Логово смысла и вымысла. Переписка через океан | страница 46



Но официальная цензура является отнюдь не единственной инстанцией, которая в СССР осуществляет функции надзора за печатью. Здесь задавали вопрос о том, сколько людей осуществляют в СССР цензуру печати. Ответить на него просто: практически все работники печати, в той или иной степени являются цензорами, так что цензура носит тотальный характер.

Первый этап цензуры, и порой наиболее жесткий — это самоцензура автора. Даже те произведения, которые не попадают в печать и расходятся в «Самиздате», неизбежно проходят жесткую самоцензуру. Автор избегает называть имена людей, чтобы не подвести их, он избегает высказывать определенные взгляды, которые могут быть интерпретированы так, что он получит семь лет тюрьмы, а не три года, на которые он, возможно, внутренне решился… Так, подчеркиваю, обстоит дело с «Самиздатом». Если же писатель предназначает свое произведение для издания официальной советской печатью, то само собой разумеется, что он начинает с самоцензуры.

Моя первая книга, биография академика Николая Ивановича Вавилова, была издана в 1968 году.
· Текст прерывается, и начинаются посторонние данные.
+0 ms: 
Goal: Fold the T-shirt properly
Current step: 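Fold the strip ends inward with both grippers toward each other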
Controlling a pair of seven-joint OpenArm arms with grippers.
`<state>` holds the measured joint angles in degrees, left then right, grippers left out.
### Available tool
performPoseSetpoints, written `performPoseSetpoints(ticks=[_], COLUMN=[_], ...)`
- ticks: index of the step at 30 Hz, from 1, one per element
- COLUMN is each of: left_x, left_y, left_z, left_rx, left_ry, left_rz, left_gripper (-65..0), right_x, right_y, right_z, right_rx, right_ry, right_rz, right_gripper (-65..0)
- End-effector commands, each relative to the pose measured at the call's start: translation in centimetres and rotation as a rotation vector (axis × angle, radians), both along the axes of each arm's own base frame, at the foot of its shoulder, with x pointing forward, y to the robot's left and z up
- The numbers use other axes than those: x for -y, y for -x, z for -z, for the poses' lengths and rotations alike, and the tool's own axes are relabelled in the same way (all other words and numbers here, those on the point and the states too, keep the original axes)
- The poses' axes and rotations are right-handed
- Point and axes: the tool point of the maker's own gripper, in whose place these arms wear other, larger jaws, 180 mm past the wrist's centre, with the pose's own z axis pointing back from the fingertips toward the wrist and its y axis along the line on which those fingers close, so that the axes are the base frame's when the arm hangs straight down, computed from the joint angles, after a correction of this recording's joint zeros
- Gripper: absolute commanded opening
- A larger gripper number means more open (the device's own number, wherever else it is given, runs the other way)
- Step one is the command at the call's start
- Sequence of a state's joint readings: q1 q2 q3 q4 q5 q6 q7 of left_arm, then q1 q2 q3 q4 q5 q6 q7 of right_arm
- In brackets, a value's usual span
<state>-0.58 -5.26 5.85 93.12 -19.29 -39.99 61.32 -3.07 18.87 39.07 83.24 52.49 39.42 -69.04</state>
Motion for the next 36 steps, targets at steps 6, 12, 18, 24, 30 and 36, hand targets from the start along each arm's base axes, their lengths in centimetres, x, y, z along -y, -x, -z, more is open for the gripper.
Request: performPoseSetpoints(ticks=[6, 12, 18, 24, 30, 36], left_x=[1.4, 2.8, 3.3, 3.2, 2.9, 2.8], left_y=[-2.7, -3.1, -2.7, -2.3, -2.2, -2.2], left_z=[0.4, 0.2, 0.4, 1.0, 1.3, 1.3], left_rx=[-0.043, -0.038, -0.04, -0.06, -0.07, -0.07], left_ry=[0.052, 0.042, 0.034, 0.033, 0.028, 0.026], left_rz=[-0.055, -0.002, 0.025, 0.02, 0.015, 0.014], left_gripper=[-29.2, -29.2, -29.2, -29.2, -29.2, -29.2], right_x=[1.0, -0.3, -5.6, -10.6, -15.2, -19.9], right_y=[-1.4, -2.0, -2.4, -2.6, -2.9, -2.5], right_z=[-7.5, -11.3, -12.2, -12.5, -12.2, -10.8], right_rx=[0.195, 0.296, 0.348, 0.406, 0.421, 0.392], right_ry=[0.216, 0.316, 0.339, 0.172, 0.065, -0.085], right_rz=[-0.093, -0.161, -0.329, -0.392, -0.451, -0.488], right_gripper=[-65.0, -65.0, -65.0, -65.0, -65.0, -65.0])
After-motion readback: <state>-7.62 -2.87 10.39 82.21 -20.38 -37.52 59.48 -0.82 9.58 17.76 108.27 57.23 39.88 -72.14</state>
Академик Вавилов, как это хорошо известно, был великим генетиком и растениеводом, принципиальным сторонником теории наследственности, созданной Менделем и Морганом. В 1930‐е годы Н. И. Вавилову пришлось участвовать в так называемых «генетических дискуссиях», навязанных советским ученым группой невежественных обскурантов во главе с Т. Д. Лысенко. Основным оружием полемики этой группы были демагогия и прямые политические доносы. Лысенко и его сторонников поддерживали руководители советского государства и величайший генетик всех времен и народов товарищ Сталин. В результате этих «дискуссий» научная генетика в СССР была разгромлена, Н. И. Вавилов арестован и приговорен к смертной казни, «милостиво» замененной ему двадцатилетним заключением, которого он не вынес. Он умер в тюрьме от голода. Это — человек, трудами которого Советский Союз уже в то время получал, да и сейчас получает миллионы пудов прибавки урожаев хлеба. Но он не имел куска хлеба, тюремщики не давали, и от этого он умер. А я, уже в 60‐е годы, писал о нем книгу. И поскольку я хотел, чтобы хоть какая‐то часть правды дошла до читателей, я, прежде всего, должен был заниматься самоцензурой.

Самоцензуре пришлось подвергнуть не только мои собственные суждения, но и архивные материалы, которые мне удалось разыскать. Многие из них я не включил в рукопись отнюдь не из‐за их малой значимости для раскрытия моей темы, а по цензурным соображениям.